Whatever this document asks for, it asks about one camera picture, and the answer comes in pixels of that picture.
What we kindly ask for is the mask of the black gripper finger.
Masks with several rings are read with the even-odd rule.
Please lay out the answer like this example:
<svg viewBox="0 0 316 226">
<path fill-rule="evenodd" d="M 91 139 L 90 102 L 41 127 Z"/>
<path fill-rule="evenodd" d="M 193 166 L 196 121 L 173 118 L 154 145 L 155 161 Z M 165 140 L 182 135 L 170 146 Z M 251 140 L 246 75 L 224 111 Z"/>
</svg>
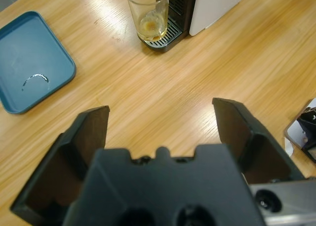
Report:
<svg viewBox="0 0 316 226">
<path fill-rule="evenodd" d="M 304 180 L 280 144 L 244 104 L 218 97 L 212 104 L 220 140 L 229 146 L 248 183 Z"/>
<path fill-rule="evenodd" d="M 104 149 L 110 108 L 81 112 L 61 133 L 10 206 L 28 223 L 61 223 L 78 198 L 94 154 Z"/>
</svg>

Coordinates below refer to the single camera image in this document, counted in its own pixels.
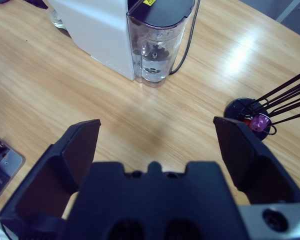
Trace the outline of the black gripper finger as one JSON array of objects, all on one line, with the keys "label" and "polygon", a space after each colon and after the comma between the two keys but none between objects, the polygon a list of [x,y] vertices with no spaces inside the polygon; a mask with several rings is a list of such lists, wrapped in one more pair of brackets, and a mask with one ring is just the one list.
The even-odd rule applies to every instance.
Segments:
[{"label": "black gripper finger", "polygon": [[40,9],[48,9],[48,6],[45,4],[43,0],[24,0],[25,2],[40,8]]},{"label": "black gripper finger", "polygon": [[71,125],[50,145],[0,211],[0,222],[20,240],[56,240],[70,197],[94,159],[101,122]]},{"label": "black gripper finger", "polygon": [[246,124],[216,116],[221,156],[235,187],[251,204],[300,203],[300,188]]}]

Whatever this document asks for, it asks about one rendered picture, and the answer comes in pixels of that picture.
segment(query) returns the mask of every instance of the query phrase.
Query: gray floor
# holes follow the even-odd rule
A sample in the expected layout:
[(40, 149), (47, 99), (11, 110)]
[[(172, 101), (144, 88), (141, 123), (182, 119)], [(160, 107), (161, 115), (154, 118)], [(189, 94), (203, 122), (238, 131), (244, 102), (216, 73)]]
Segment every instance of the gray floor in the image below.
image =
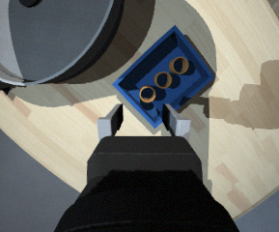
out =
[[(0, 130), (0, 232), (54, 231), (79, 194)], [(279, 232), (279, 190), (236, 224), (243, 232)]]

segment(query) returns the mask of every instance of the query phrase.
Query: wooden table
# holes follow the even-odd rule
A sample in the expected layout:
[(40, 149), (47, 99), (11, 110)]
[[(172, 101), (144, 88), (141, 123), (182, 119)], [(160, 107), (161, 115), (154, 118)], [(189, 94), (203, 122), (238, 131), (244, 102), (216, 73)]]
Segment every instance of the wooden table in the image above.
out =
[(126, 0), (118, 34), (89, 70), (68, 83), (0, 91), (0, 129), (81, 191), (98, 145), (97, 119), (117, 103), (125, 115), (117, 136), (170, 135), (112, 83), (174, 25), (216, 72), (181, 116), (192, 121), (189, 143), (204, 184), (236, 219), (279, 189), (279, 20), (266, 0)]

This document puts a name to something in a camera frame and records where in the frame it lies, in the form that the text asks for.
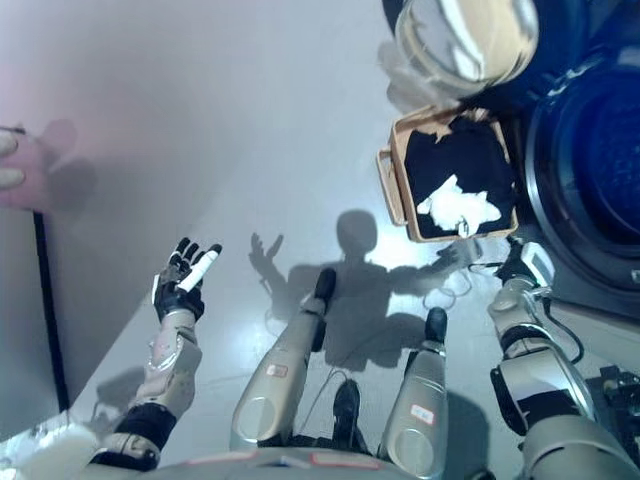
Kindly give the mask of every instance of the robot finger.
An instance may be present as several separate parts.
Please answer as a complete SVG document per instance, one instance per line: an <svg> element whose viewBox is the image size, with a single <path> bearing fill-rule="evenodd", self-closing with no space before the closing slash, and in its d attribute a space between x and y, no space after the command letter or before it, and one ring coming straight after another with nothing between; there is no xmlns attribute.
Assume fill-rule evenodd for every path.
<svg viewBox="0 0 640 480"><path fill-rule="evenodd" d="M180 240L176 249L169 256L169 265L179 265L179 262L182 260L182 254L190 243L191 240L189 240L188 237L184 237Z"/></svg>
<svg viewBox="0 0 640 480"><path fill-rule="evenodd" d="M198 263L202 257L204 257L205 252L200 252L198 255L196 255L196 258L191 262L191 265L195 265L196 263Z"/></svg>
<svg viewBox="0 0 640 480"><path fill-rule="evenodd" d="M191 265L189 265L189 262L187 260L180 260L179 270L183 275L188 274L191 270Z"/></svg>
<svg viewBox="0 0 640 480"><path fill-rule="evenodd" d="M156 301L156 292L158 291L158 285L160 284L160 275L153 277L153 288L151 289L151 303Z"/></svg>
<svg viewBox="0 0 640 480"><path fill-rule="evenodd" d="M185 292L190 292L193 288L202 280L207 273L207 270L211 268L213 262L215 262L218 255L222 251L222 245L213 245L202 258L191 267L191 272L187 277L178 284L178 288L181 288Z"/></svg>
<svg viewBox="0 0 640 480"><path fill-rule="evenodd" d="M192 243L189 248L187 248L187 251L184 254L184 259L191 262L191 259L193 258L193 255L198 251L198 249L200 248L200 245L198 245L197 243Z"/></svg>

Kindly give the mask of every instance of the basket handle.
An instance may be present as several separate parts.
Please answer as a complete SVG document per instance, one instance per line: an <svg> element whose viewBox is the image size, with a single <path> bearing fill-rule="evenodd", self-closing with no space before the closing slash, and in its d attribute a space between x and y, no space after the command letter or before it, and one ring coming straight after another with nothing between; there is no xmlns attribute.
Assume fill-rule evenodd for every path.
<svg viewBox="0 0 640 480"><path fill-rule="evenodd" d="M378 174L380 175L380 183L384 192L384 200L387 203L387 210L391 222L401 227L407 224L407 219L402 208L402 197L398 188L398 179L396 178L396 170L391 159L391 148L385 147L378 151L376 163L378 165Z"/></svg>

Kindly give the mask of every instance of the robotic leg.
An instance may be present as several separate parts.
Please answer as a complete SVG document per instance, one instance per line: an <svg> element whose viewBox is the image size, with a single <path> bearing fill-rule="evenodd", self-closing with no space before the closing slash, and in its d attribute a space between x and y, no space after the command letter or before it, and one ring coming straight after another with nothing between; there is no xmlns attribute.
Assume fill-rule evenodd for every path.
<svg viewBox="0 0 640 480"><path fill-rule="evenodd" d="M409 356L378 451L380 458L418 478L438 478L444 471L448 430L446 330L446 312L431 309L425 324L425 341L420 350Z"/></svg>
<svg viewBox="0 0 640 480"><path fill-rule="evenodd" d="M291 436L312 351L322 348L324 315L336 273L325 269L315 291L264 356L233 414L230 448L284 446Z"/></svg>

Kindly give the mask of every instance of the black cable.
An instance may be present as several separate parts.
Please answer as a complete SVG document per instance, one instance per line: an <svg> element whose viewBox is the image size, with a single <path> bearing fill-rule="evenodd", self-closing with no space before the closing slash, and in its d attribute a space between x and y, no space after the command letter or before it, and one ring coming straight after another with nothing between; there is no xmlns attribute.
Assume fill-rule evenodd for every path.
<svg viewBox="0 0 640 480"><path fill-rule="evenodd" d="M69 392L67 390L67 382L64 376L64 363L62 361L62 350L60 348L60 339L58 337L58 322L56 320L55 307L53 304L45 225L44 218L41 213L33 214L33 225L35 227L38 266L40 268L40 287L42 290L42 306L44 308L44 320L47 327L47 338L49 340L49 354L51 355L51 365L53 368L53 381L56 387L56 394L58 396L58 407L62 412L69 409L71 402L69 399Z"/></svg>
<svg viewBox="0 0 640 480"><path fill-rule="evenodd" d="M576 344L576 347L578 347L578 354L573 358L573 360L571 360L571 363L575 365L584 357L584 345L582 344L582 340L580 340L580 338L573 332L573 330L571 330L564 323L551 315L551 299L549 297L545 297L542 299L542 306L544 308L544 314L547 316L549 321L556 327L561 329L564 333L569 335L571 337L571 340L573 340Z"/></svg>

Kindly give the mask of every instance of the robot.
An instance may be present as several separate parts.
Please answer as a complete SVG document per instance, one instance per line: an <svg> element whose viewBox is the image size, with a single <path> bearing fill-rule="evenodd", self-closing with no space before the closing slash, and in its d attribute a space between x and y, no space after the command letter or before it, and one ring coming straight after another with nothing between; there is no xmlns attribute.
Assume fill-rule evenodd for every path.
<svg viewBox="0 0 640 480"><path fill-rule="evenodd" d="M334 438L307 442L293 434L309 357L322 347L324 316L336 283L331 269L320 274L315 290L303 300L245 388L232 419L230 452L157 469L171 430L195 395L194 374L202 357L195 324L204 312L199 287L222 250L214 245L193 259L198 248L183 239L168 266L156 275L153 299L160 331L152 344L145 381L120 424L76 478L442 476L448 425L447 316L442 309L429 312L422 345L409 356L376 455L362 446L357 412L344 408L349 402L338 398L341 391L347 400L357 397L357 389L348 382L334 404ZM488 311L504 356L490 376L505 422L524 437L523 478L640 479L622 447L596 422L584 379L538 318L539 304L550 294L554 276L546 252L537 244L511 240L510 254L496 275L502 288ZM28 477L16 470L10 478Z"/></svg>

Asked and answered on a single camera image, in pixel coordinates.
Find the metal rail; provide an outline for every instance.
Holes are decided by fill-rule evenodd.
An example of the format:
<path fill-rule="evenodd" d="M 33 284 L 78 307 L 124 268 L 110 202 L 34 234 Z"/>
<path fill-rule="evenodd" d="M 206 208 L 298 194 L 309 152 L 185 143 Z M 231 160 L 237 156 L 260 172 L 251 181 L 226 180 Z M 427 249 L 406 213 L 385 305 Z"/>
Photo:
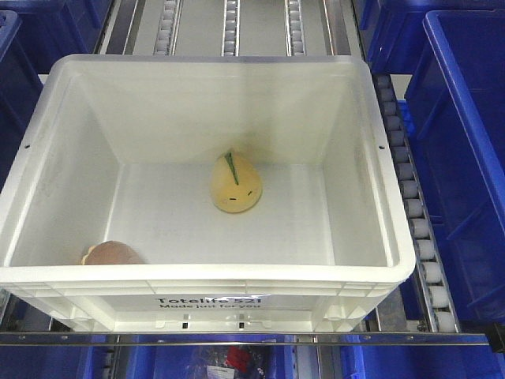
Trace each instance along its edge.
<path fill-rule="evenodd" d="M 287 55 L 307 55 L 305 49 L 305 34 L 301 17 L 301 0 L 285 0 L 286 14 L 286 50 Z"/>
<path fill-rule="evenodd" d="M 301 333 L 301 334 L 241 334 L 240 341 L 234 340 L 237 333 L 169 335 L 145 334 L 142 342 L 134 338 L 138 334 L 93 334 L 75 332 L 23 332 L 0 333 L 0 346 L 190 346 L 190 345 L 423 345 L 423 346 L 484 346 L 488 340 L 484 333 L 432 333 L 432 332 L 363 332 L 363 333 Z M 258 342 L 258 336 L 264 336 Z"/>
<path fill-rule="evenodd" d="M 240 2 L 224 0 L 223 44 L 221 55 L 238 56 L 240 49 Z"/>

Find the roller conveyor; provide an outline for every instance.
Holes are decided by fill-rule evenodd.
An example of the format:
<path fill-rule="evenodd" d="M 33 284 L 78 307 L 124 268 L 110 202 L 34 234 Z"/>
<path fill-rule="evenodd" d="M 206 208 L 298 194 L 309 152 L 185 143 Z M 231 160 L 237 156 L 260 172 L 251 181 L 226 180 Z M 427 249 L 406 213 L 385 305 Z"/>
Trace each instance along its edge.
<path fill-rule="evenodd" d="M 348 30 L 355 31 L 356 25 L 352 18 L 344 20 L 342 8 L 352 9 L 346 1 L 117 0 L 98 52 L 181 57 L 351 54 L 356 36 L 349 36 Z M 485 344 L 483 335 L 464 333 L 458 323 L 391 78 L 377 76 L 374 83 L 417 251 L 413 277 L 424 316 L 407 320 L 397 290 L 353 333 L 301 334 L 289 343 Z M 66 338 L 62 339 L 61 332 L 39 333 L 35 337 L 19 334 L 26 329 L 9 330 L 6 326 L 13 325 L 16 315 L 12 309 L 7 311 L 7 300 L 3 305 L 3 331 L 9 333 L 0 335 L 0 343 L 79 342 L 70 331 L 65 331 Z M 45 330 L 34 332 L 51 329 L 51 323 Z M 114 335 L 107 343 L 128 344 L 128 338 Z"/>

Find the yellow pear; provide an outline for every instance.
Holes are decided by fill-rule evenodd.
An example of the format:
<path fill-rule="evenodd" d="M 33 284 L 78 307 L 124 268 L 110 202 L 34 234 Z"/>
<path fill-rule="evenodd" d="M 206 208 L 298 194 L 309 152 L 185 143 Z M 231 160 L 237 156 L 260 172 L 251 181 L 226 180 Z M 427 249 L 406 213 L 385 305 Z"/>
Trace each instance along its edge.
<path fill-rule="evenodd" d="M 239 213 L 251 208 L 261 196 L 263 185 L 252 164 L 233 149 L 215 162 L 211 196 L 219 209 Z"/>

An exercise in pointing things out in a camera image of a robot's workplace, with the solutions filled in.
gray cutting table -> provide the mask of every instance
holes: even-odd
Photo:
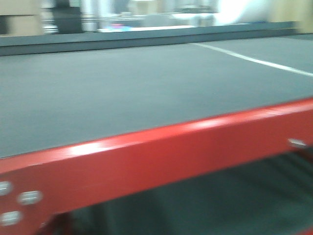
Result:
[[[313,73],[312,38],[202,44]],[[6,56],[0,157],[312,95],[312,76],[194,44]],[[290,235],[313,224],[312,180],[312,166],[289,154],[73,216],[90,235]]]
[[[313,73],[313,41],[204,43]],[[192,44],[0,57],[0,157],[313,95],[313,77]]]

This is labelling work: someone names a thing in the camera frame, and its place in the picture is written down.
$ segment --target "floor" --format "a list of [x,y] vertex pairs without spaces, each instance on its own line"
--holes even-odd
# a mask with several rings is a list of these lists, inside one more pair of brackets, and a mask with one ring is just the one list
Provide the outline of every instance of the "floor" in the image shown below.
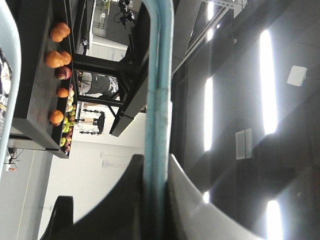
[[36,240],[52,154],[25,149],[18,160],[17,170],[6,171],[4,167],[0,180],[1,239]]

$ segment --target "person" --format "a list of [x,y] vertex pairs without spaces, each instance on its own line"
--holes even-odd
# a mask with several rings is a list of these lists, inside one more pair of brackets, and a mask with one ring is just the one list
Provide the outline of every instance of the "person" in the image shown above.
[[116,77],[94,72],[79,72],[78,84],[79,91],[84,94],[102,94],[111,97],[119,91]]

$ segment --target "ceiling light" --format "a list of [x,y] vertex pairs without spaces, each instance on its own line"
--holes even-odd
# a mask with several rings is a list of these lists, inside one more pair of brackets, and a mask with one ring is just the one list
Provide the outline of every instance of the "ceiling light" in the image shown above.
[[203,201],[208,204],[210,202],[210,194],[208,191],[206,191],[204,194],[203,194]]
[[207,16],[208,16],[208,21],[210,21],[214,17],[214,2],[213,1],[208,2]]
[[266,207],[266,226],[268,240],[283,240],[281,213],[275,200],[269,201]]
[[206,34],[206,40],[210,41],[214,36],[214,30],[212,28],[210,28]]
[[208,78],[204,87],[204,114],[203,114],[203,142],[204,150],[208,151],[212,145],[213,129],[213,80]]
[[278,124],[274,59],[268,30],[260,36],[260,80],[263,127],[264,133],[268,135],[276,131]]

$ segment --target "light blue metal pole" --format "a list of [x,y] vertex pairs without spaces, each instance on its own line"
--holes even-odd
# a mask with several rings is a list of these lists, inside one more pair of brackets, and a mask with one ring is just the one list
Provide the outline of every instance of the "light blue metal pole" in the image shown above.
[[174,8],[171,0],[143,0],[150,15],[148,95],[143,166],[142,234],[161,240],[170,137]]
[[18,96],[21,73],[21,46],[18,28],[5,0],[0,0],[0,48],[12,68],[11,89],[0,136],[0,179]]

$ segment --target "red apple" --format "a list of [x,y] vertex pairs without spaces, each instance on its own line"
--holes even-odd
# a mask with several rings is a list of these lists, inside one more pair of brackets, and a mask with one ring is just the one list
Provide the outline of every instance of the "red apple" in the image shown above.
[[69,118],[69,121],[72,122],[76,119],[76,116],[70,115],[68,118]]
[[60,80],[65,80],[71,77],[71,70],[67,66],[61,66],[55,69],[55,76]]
--------------------------------
*What the task requires*
Please copy exactly the lines from the first line of the records above through the line containing "Please lay out", including both, and nothing more.

*Solution*
Whatever this document asks for, it asks about one camera picture, and the answer comes in pixels of that picture.
What we kindly ask for is the mask of the black gripper finger.
Masks with several rings are read with the even-odd rule.
Please lay out the answer like this example:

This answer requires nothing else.